O 'caso Susy'
desumanização e deslegitimação de uma mulher trans encarcerada
Keywords:
Direitos Humanos, Mídia, Redes sociais digitais, Homotransfobia, Teoria queerAbstract
No dia 1º de março de 2020, a matéria jornalística "Mulheres trans presas enfrentam preconceito, abandono e violência" foi exibida no programa televisivo Fantástico, da Rede Globo. Apresentada pelo médico oncologista Drauzio Varella, a reportagem tinha como enfoque retratar o cotidiano de detentas transexuais nas prisões brasileiras. Após o depoimento comovente de uma das entrevistadas chamada Suzy de Oliveira Santos, Varella a abraça, consolando-a.
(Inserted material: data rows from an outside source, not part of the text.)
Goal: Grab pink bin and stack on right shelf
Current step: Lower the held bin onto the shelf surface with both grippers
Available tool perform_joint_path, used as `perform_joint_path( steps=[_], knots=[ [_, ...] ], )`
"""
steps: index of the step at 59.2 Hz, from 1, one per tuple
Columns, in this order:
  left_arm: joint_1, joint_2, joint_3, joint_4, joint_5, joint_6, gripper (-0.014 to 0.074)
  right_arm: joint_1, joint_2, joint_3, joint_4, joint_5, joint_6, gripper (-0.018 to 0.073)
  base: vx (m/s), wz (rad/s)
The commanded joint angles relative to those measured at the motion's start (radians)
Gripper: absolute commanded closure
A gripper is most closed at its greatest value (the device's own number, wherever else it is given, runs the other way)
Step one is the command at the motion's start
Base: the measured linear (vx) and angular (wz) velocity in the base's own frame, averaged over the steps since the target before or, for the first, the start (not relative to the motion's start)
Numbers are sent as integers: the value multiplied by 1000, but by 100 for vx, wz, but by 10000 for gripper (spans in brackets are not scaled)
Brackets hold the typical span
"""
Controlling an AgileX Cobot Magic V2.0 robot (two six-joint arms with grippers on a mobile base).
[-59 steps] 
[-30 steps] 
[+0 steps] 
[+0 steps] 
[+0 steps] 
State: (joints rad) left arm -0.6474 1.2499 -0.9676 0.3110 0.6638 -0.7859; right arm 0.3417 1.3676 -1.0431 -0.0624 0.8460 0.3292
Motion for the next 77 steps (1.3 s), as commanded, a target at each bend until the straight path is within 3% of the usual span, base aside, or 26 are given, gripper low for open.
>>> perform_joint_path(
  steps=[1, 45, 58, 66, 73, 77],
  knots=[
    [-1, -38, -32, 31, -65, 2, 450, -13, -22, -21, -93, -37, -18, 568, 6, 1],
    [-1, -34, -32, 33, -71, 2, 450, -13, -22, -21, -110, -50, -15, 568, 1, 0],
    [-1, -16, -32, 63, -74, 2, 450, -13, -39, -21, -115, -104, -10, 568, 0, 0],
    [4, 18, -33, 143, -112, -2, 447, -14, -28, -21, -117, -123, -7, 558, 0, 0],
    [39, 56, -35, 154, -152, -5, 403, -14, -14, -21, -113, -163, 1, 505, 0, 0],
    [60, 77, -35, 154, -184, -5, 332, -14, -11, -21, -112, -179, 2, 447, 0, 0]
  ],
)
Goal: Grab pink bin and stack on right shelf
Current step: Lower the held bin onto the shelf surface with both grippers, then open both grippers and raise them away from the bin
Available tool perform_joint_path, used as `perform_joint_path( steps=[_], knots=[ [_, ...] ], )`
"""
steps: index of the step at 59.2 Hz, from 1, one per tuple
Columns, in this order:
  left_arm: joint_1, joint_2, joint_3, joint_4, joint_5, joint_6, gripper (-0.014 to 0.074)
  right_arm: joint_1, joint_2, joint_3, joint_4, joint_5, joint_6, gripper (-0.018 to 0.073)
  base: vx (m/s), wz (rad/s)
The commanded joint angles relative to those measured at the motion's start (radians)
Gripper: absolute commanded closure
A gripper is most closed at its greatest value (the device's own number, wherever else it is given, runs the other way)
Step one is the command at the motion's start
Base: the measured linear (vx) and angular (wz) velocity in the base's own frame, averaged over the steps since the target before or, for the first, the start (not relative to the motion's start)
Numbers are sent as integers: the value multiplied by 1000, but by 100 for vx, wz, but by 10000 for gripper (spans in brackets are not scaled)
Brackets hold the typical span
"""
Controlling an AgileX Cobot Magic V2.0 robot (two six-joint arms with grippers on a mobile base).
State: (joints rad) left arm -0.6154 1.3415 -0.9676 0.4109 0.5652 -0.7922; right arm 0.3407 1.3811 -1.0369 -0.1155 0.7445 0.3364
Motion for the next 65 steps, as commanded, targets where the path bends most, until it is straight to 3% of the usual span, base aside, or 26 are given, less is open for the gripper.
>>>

Interpretado a princípio como expressão de acolhimento e humanidade, o gesto do profissional foi logo em seguida agressivamente criticado pela opinião pública após ter sido divulgada a ficha criminal da custodiada, que envolvia estupro e assassinato de um garoto de 9 anos de idade. Diante da controvérsia gerada, este artigo propõe investigar e problematizar discursos, argumentos, opiniões, visões de mundo, etc. que começaram a circular socialmente, sobretudo nas redes sociais digitais, desde que a matéria do Fantástico foi ao ar e que buscaram deslegitimar e desumanizar o corpo e a vivência de uma mulher transexual encarcerada, que havia recebido atenção e tratamento empático pela mídia. Para a presente discussão, são trazidos os aportes teóricos e conceituais dos estudos queer, entre eles, Sedgwick (1990), Butler (2003; 2018), Louro (2004), Preciado (2011), Miskolci (2016) e Bento (2016). Os resultados apontam para a premente necessidade de se pautar questões como o papel da mídia e das redes sociais digitais na construção e disseminação de narrativas, representações e juízos de valor compatíveis com a dignidade humana, particularmente no que tange ao corpo e à vivência de pessoas trans.